#### [Problem to work on]
Your answer should consist of each line below that contains the string "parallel".

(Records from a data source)
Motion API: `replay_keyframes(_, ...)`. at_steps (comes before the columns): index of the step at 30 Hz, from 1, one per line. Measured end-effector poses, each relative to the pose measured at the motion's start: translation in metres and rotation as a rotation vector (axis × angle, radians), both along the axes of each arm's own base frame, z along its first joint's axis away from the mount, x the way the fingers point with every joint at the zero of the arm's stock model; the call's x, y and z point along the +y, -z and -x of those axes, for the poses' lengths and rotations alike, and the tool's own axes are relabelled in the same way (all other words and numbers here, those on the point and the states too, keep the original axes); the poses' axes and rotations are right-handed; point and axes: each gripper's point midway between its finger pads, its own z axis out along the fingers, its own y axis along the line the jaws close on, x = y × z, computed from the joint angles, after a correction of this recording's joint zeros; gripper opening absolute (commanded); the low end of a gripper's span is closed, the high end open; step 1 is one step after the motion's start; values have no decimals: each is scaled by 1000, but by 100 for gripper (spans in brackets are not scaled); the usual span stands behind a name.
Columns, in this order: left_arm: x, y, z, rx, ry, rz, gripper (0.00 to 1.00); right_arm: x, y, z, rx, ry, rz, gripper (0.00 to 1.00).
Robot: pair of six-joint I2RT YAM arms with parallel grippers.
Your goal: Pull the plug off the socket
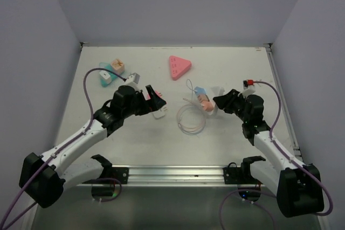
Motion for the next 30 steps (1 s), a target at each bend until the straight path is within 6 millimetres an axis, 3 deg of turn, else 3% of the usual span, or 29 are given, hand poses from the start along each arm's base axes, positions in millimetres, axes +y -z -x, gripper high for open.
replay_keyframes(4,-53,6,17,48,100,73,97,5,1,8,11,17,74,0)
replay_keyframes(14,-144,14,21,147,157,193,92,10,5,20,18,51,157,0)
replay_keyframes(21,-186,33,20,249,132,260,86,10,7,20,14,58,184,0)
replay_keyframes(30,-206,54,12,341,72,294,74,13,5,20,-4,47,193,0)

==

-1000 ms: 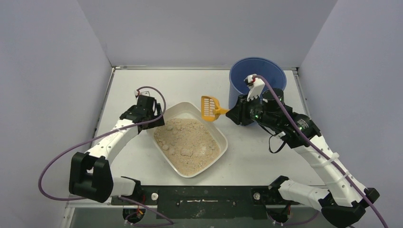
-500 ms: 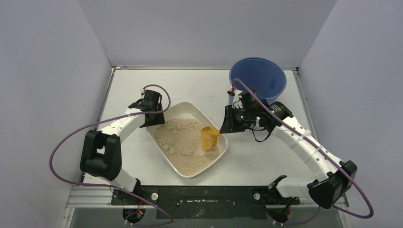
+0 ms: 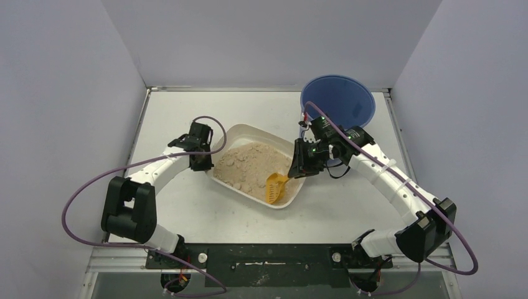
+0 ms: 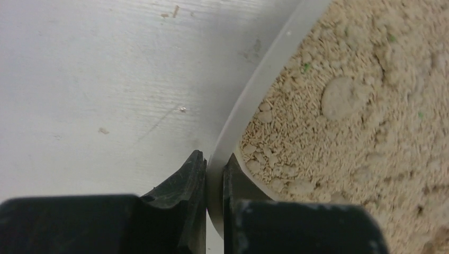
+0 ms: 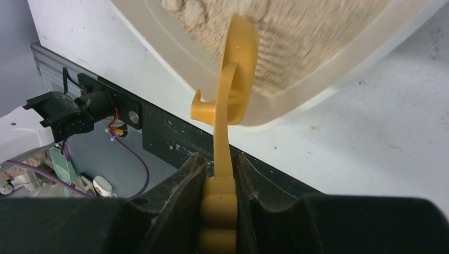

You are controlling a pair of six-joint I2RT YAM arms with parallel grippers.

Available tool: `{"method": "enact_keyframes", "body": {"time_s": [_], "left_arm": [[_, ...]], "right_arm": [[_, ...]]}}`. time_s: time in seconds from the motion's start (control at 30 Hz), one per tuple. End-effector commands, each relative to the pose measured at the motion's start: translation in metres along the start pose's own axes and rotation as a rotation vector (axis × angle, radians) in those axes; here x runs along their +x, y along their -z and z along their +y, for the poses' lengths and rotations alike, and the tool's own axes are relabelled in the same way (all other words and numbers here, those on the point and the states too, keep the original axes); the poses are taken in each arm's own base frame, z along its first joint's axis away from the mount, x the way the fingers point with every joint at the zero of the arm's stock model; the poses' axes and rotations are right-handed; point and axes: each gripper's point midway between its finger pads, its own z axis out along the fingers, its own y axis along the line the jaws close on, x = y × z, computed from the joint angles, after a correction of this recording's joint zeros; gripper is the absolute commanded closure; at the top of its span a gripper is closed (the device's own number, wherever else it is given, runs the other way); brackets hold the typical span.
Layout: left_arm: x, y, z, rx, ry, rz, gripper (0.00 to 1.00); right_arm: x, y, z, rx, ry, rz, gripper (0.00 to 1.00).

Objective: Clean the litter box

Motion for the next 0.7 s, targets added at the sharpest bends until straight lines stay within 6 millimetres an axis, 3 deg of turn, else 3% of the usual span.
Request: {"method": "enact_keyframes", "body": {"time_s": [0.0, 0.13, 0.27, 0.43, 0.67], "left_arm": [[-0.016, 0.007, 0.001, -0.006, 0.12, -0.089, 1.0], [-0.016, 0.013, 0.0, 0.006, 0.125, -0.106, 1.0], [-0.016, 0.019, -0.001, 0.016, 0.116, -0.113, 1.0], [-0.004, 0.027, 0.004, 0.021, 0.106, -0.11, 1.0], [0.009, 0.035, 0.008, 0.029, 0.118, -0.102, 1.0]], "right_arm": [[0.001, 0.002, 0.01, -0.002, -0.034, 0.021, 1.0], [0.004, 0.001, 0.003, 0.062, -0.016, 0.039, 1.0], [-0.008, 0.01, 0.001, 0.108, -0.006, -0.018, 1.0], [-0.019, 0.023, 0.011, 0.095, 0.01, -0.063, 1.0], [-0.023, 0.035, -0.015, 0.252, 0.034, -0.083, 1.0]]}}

#### [Response to the exercise]
Robot: pair of six-joint I2RT YAM arms with parallel grippers.
You are controlling a pair of six-joint I2RT YAM arms with parallel grippers.

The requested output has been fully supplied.